OPTIMIZED Nested Loops Joins

In my past two posts, I explained how SQL Server may add a sort to the outer side of a nested loops join and showed how this sort can significantly improve performance.  In an earlier post, I discussed how SQL Server can use random prefetching to improve the performance of a nested loops join.  In this post, I'm going to explore one more nested loops join performance feature.  I'll use the same database that I used in my two prior posts.  Let's start with the following simple query:

SELECT SUM(Data)
FROM T
WHERE RandKey < 1000

  |--Compute Scalar(DEFINE:([Expr1003]=CASE WHEN [Expr1011]=(0) THEN NULL ELSE [Expr1012] END))
       |--Stream Aggregate(DEFINE:([Expr1011]=COUNT_BIG([T].[Data]), [Expr1012]=SUM([T].[Data])))
            |--Nested Loops(Inner Join, OUTER REFERENCES:([T].[PK], [Expr1010]) OPTIMIZED WITH UNORDERED PREFETCH)
                 |--Index Seek(OBJECT:([T].[IRandKey]), SEEK:([T].[RandKey] < (1000)) ORDERED FORWARD)
                 |--Clustered Index Seek(OBJECT:([T].[PK__T__...]), SEEK:([T].[PK]=[T].[PK]) LOOKUP ORDERED FORWARD)

Notice that the nested loops join includes an extra keyword: OPTIMIZED.  This keyword indicates that the nested loops join may try to reorder the input rows to improve I/O performance.  This behavior is similar to the explicit sorts that we saw in my two previous posts, but unlike a full sort it is more of a best effort.  That is, the results from an optimized nested loops join may not be (and in fact are highly unlikely to be) fully sorted.

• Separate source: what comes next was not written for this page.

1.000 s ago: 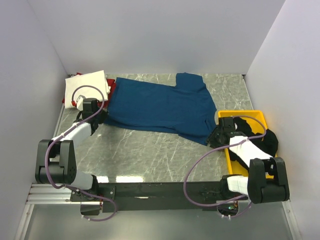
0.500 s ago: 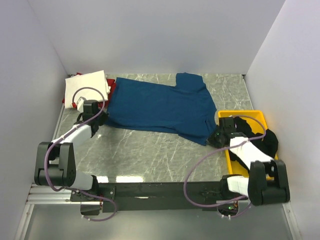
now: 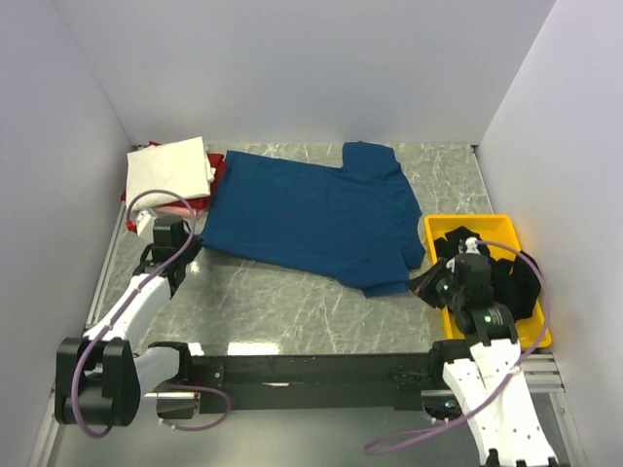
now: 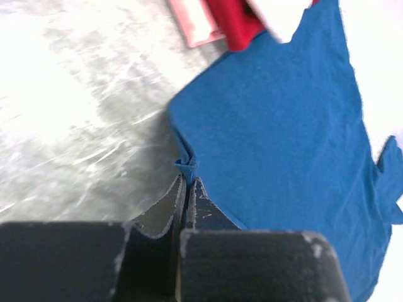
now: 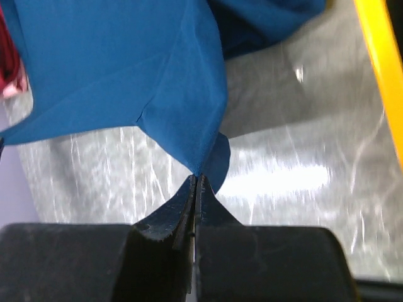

SQL Server only uses an optimized nested loops join when the optimizer concludes based on its cardinality and cost estimates that a sort is most likely not required, but where there is still a possibility   that a sort could be helpful in the event that the cardinality or cost estimates are incorrect.  In other words, an optimized nested loops join may be thought of as a "safety net" for those cases where SQL Server chooses a nested loops join but would have done better to have chosen an alternative plan such as a full scan or a nested loops join with an explicit sort.  For the above query which only joins a few rows, the optimization is unlikely to have any impact at all.

Let's look at an example where the optimization actually helps:

SELECT SUM(Data)
FROM T
WHERE RandKey < 100000000 AND
    Flags & 0x1 = 0x1 AND
    Flags & 0x2 = 0x2 AND
    Flags & 0x4 = 0x4 AND
    Flags & 0x8 = 0x8

  |--Compute Scalar(DEFINE:([Expr1003]=CASE WHEN [Expr1014]=(0) THEN NULL ELSE [Expr1015] END))
       |--Stream Aggregate(DEFINE:([Expr1014]=COUNT_BIG([T].[Data]), [Expr1015]=SUM([T].[Data])))
            |--Nested Loops(Inner Join, OUTER REFERENCES:([T].[PK], [Expr1013]) OPTIMIZED WITH UNORDERED PREFETCH)
                 |--Index Seek(OBJECT:([T].[IRandKey]), SEEK:([T].[RandKey] < (100000000)),  WHERE:(([T].[Flags]&(1))=(1) AND ([T].[Flags]&(2))=(2) AND ([T].[Flags]&(4))=(4) AND ([T].[Flags]&(8))=(8)) ORDERED FORWARD)
                 |--Clustered Index Seek(OBJECT:([T].[PK__T__...]), SEEK:([T].[PK]=[T].[PK]) LOOKUP ORDERED FORWARD)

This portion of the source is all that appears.